§ EXERCISE BRIEF: Take the material below and output exactly the run of lines from the one containing "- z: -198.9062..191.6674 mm" down to the one containing "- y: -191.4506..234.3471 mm", with both included.

§ GIVEN ENTRIES:
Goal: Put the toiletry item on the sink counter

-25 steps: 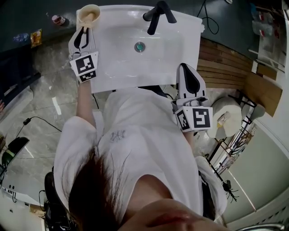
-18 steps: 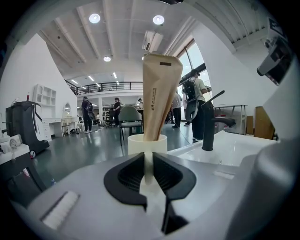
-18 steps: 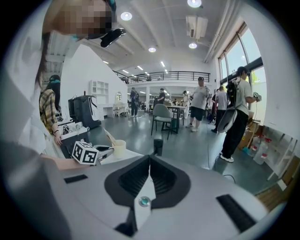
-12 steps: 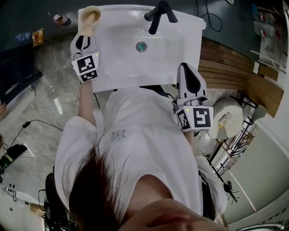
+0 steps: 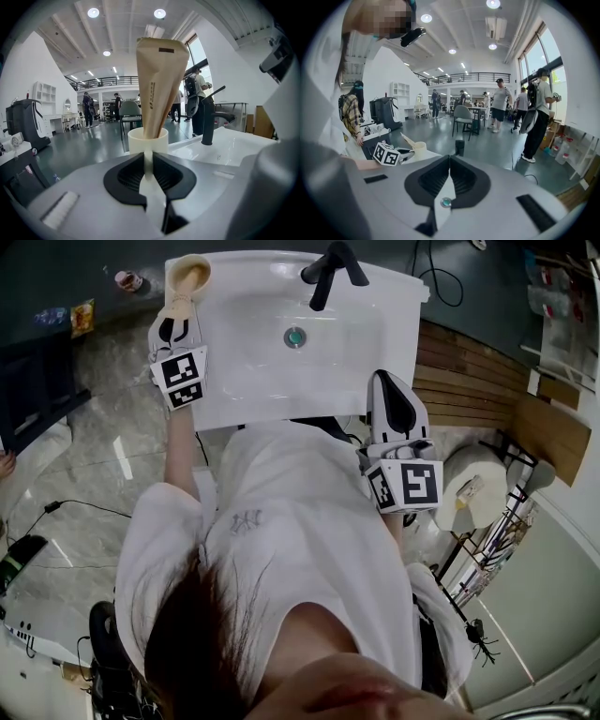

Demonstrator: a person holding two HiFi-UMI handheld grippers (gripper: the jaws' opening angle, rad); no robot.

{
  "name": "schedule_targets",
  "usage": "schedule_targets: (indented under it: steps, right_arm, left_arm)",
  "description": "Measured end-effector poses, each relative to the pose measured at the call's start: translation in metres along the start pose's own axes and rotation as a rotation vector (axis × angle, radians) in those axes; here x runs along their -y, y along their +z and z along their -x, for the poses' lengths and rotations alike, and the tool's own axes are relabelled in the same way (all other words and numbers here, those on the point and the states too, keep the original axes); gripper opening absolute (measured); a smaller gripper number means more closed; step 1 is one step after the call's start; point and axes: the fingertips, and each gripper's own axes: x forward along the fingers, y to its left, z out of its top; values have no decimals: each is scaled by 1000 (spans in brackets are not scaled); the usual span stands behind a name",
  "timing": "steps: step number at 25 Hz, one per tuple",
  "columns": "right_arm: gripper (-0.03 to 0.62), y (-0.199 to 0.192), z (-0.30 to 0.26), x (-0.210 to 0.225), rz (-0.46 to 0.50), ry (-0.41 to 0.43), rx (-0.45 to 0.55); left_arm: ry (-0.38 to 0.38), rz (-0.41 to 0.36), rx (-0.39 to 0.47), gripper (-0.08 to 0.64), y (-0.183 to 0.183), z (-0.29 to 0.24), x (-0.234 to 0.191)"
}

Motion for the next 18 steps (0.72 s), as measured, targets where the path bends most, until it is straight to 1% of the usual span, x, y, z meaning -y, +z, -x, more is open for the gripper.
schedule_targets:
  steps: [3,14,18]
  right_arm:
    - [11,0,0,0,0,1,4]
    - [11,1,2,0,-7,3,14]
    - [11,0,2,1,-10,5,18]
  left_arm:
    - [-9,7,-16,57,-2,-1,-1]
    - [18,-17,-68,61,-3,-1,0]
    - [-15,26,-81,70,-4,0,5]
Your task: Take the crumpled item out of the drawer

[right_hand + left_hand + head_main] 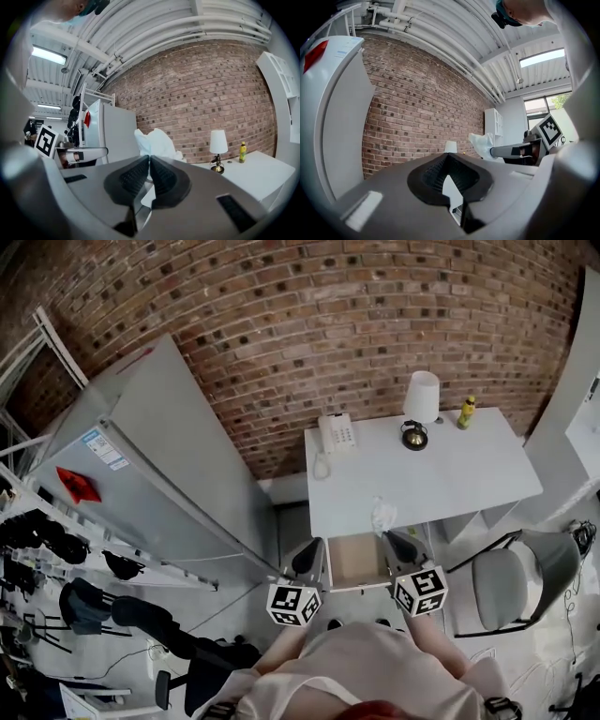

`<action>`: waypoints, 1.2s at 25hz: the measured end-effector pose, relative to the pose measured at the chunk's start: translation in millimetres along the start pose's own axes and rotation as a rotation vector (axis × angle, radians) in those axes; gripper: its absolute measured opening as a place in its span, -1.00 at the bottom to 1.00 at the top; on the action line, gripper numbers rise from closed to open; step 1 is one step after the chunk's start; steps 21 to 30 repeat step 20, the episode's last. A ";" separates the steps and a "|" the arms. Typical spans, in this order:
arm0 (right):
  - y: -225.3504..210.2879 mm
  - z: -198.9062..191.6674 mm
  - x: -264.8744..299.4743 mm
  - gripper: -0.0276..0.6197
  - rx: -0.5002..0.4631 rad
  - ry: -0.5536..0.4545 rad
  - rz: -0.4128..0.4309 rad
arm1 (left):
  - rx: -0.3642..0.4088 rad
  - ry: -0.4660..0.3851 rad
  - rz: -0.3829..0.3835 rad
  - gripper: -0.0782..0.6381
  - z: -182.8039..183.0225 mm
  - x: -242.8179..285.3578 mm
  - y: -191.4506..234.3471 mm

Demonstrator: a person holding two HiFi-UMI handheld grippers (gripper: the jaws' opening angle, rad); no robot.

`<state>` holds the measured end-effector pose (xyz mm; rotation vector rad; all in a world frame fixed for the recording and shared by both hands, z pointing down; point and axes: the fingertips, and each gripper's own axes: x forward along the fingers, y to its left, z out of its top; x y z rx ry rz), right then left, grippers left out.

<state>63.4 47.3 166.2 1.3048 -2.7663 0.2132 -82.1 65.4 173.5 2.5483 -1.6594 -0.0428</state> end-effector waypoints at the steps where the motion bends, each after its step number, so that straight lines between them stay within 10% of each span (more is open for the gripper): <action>1: 1.7 2.3 -0.3 -0.86 -0.005 -0.005 0.004 | 0.000 -0.006 0.002 -0.76 1.7 -1.3 0.0; 30: 24.3 18.6 19.1 -0.86 -0.067 -0.038 0.043 | -0.017 -0.023 -0.006 -0.76 2.7 -8.8 16.3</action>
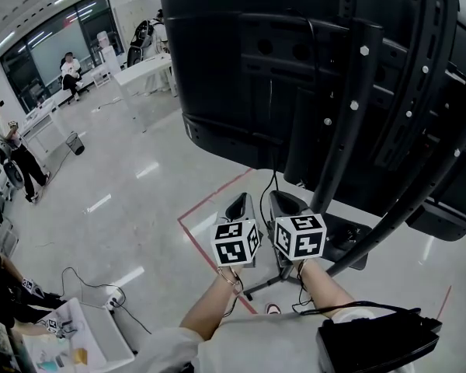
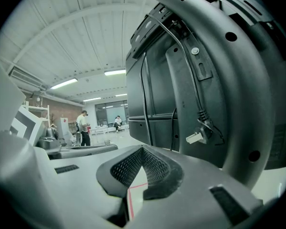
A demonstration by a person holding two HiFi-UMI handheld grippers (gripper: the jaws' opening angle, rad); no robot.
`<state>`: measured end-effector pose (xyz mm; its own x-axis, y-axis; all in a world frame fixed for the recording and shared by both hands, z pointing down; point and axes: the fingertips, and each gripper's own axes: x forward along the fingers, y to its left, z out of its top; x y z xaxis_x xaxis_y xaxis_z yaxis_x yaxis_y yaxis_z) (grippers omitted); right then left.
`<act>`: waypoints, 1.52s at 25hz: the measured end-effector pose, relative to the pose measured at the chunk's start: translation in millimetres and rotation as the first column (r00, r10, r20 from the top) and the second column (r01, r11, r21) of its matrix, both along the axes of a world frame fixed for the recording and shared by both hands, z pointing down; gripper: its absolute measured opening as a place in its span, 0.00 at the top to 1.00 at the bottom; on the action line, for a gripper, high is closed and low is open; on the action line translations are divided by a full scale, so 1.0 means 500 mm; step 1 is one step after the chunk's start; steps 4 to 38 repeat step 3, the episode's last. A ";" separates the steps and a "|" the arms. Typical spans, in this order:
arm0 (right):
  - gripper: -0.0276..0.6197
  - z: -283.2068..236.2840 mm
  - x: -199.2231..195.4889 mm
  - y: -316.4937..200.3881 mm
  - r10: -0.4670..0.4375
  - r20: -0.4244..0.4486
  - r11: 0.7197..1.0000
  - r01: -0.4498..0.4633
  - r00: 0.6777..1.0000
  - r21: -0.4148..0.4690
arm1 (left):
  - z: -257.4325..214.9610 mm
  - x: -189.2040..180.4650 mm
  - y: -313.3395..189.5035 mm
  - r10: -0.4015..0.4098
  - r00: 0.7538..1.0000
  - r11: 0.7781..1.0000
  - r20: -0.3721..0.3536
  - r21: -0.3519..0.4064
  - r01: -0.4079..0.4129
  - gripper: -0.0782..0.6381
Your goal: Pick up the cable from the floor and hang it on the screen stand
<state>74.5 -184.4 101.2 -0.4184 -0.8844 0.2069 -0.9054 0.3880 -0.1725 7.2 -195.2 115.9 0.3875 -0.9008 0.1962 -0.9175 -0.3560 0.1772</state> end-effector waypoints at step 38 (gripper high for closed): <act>0.93 -0.003 -0.001 0.004 0.001 0.001 1.000 -0.001 1.000 0.000 | -0.012 -0.003 0.001 0.001 1.000 1.000 -0.009 0.007 -0.001 0.89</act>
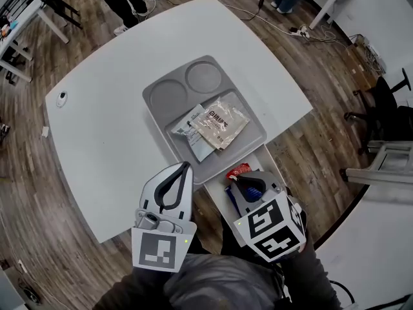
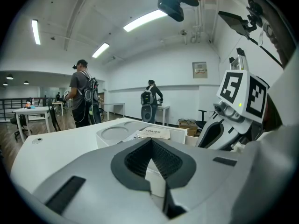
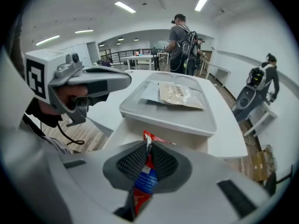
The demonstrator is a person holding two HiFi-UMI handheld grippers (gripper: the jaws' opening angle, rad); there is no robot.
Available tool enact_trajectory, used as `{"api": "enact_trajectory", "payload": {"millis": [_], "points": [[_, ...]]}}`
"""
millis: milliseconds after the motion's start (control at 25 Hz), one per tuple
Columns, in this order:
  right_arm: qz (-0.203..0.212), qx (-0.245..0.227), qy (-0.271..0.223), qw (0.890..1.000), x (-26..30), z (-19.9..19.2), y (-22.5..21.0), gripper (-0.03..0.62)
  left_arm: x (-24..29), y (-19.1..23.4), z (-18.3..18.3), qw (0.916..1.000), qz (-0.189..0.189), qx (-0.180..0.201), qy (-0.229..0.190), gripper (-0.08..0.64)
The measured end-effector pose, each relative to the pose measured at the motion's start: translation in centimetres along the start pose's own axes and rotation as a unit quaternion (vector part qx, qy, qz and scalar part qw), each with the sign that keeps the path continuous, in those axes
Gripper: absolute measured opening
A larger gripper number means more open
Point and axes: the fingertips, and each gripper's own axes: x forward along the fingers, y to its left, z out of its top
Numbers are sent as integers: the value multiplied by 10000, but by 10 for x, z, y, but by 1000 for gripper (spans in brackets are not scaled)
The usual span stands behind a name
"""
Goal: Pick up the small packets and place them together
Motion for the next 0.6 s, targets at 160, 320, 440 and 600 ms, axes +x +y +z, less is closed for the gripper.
{"api": "enact_trajectory", "payload": {"millis": [160,320,440,600], "points": [[34,28,-316,9995,-32,12,9,32,-9,-4,10,9999,-29,102,-100,0],[-71,6,-615,9981,-62,28,10,32,-13,-12,28,9992,-123,246,-291,0],[-217,-79,-815,9964,-78,46,5,32,-15,-13,48,9981,-137,294,-521,0],[-347,-205,-1042,9937,-90,77,-7,32,-22,-5,70,9967,-19,305,-757,0]]}}
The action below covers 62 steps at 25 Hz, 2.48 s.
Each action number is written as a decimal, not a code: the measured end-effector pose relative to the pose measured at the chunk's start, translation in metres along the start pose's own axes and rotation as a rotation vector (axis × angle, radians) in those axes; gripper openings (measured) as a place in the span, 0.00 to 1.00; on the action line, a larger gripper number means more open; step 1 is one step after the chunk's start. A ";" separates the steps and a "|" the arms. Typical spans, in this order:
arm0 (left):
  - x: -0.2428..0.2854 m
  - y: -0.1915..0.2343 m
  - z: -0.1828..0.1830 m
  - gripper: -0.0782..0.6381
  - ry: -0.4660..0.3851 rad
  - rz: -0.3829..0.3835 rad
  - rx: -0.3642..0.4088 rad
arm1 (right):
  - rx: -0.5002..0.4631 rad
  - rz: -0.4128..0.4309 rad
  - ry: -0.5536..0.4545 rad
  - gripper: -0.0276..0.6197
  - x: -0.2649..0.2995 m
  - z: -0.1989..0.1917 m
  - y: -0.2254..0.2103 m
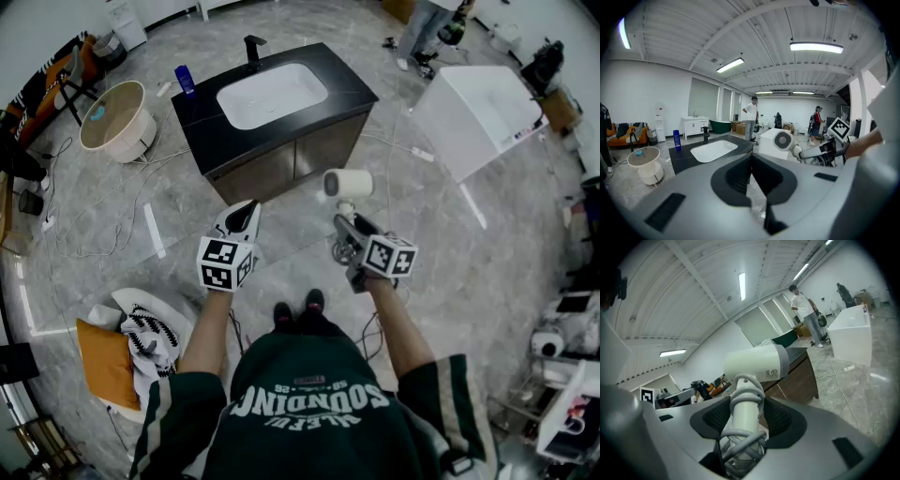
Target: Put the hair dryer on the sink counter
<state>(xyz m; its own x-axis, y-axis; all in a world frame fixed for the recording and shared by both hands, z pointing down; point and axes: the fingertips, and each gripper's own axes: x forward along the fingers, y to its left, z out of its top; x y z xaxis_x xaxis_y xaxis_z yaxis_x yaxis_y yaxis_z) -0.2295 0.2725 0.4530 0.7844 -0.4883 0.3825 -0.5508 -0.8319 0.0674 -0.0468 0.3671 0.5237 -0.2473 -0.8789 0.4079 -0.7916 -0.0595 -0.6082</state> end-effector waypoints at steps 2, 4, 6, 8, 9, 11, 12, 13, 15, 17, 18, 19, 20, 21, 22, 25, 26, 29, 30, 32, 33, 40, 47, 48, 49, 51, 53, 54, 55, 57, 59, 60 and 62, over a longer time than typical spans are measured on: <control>-0.002 0.000 0.001 0.11 -0.003 0.003 0.000 | -0.031 -0.021 0.005 0.39 -0.001 -0.001 -0.001; -0.003 0.000 0.002 0.11 -0.008 0.010 0.000 | -0.056 -0.031 0.007 0.39 0.001 0.001 -0.002; -0.003 0.000 0.003 0.11 -0.012 0.021 -0.004 | -0.072 -0.026 0.011 0.39 0.004 0.004 -0.002; -0.004 0.000 0.001 0.11 -0.012 0.033 -0.012 | -0.081 -0.015 0.016 0.39 0.005 0.007 0.000; -0.004 -0.001 0.000 0.11 -0.011 0.038 -0.017 | -0.088 -0.010 0.019 0.39 0.005 0.009 0.001; -0.002 -0.003 0.001 0.11 -0.010 0.050 -0.026 | -0.113 0.002 0.024 0.39 0.006 0.016 0.003; 0.000 -0.003 0.001 0.11 -0.010 0.056 -0.029 | -0.131 0.007 0.027 0.39 0.006 0.020 0.003; 0.002 -0.004 0.002 0.11 -0.010 0.063 -0.031 | -0.148 0.010 0.031 0.39 0.006 0.023 0.003; 0.007 -0.006 0.002 0.11 -0.008 0.076 -0.034 | -0.169 0.016 0.041 0.39 0.007 0.028 0.001; 0.012 -0.010 0.003 0.11 -0.008 0.088 -0.041 | -0.176 0.025 0.047 0.39 0.005 0.030 -0.003; 0.015 -0.013 0.003 0.11 -0.011 0.094 -0.045 | -0.179 0.030 0.049 0.39 0.003 0.032 -0.007; 0.017 -0.015 0.004 0.11 -0.013 0.099 -0.050 | -0.184 0.032 0.052 0.39 0.002 0.033 -0.010; 0.019 -0.017 0.004 0.11 -0.013 0.104 -0.053 | -0.189 0.034 0.057 0.39 0.001 0.034 -0.014; 0.021 -0.019 0.003 0.11 -0.011 0.107 -0.055 | -0.192 0.036 0.063 0.39 0.001 0.035 -0.018; 0.023 -0.021 0.002 0.11 -0.009 0.109 -0.056 | -0.194 0.038 0.067 0.39 0.001 0.037 -0.021; 0.032 -0.022 0.003 0.11 -0.002 0.111 -0.057 | -0.198 0.039 0.070 0.39 0.002 0.043 -0.029; 0.036 -0.020 0.004 0.11 -0.001 0.112 -0.059 | -0.198 0.037 0.070 0.39 0.004 0.046 -0.031; 0.051 -0.015 0.006 0.11 0.000 0.113 -0.067 | -0.195 0.040 0.076 0.39 0.013 0.053 -0.038; 0.058 -0.012 0.007 0.11 -0.001 0.113 -0.070 | -0.195 0.043 0.079 0.39 0.017 0.056 -0.041; 0.071 -0.006 0.011 0.11 -0.002 0.113 -0.074 | -0.198 0.043 0.084 0.39 0.026 0.064 -0.046; 0.078 -0.002 0.014 0.11 -0.003 0.113 -0.075 | -0.200 0.044 0.085 0.39 0.032 0.069 -0.049; 0.138 0.037 0.031 0.11 0.000 0.100 -0.073 | -0.207 0.050 0.077 0.39 0.083 0.112 -0.067; 0.210 0.089 0.055 0.11 0.015 0.076 -0.078 | -0.198 0.032 0.088 0.39 0.151 0.162 -0.088; 0.219 0.098 0.058 0.11 0.022 0.071 -0.079 | -0.197 0.028 0.092 0.39 0.162 0.169 -0.090; 0.229 0.107 0.061 0.11 0.029 0.067 -0.081 | -0.196 0.024 0.095 0.39 0.173 0.177 -0.092; 0.248 0.127 0.067 0.11 0.041 0.059 -0.080 | -0.194 0.021 0.096 0.39 0.198 0.195 -0.095; 0.268 0.149 0.075 0.11 0.052 0.052 -0.077 | -0.192 0.022 0.095 0.39 0.224 0.214 -0.095; 0.277 0.160 0.078 0.11 0.057 0.050 -0.076 | -0.192 0.022 0.096 0.39 0.237 0.222 -0.094; 0.286 0.171 0.081 0.11 0.062 0.047 -0.075 | -0.195 0.021 0.098 0.39 0.250 0.230 -0.094; 0.303 0.193 0.088 0.11 0.069 0.041 -0.070 | -0.198 0.018 0.099 0.39 0.275 0.246 -0.095; 0.319 0.212 0.095 0.11 0.073 0.032 -0.072 | -0.195 0.015 0.099 0.39 0.298 0.260 -0.097; 0.326 0.220 0.098 0.11 0.074 0.027 -0.075 | -0.193 0.012 0.100 0.39 0.307 0.266 -0.098; 0.337 0.236 0.104 0.11 0.078 0.021 -0.077 | -0.184 0.008 0.102 0.39 0.325 0.277 -0.098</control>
<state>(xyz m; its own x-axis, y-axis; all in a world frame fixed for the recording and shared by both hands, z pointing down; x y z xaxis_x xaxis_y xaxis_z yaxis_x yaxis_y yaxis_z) -0.0654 -0.1159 0.5025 0.7494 -0.4810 0.4550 -0.5895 -0.7976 0.1278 0.1051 -0.0440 0.5272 -0.3020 -0.8257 0.4765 -0.8759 0.0431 -0.4805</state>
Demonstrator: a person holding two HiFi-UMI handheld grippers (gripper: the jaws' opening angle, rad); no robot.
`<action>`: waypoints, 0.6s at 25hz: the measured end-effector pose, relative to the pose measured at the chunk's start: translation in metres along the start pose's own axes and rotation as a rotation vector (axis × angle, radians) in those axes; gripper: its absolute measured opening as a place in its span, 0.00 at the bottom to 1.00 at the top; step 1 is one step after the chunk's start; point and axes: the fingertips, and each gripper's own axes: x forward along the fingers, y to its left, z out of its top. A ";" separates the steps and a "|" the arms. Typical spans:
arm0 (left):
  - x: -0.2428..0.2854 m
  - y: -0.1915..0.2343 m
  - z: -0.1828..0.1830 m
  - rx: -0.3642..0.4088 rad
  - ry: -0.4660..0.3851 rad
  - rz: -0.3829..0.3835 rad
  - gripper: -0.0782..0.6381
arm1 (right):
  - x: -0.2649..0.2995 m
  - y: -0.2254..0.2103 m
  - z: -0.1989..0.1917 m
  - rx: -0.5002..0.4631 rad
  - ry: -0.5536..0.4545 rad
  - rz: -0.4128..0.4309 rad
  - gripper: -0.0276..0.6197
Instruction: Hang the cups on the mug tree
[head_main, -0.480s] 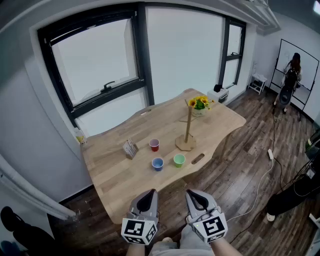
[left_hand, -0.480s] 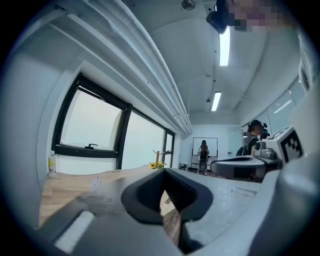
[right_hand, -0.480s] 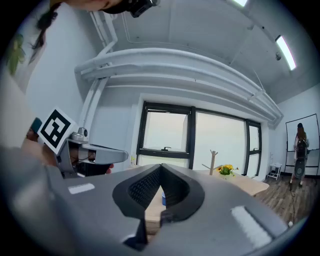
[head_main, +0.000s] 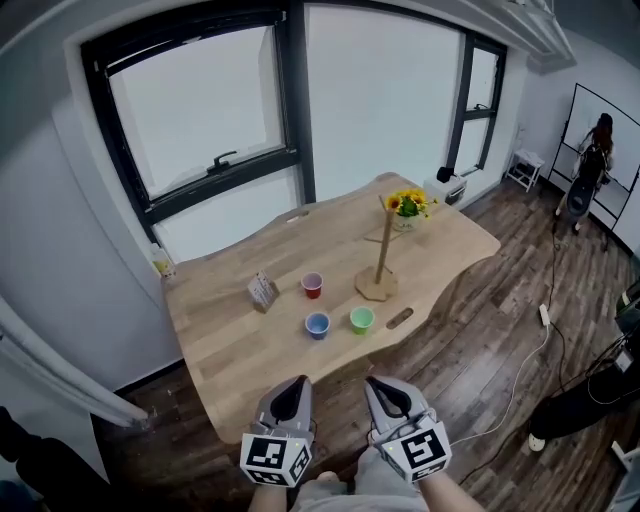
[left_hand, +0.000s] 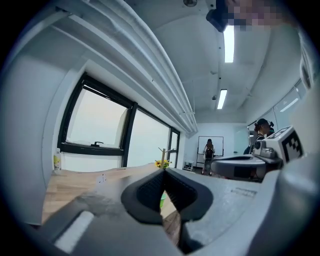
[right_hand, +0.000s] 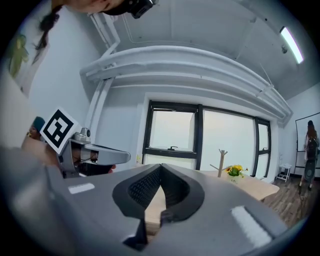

§ PROBLEM SOLUTION:
  - z: -198.9062..191.6674 mm
  - x: -264.8744..299.4743 mm
  - gripper: -0.0276..0.6197
  - rx: -0.5002..0.4631 rad
  - ry: -0.5536..0.4545 rad
  - rz: -0.4128..0.4309 rad
arm1 (left):
  - rx: -0.3642..0.4088 rad
  - ry: -0.4660..0.3851 rad
  - rz: -0.3829..0.3835 rad
  - gripper: -0.0782..0.6381
  - z: -182.8039..183.0225 mm
  - x: -242.8179..285.3578 mm
  - y: -191.4506..234.3471 mm

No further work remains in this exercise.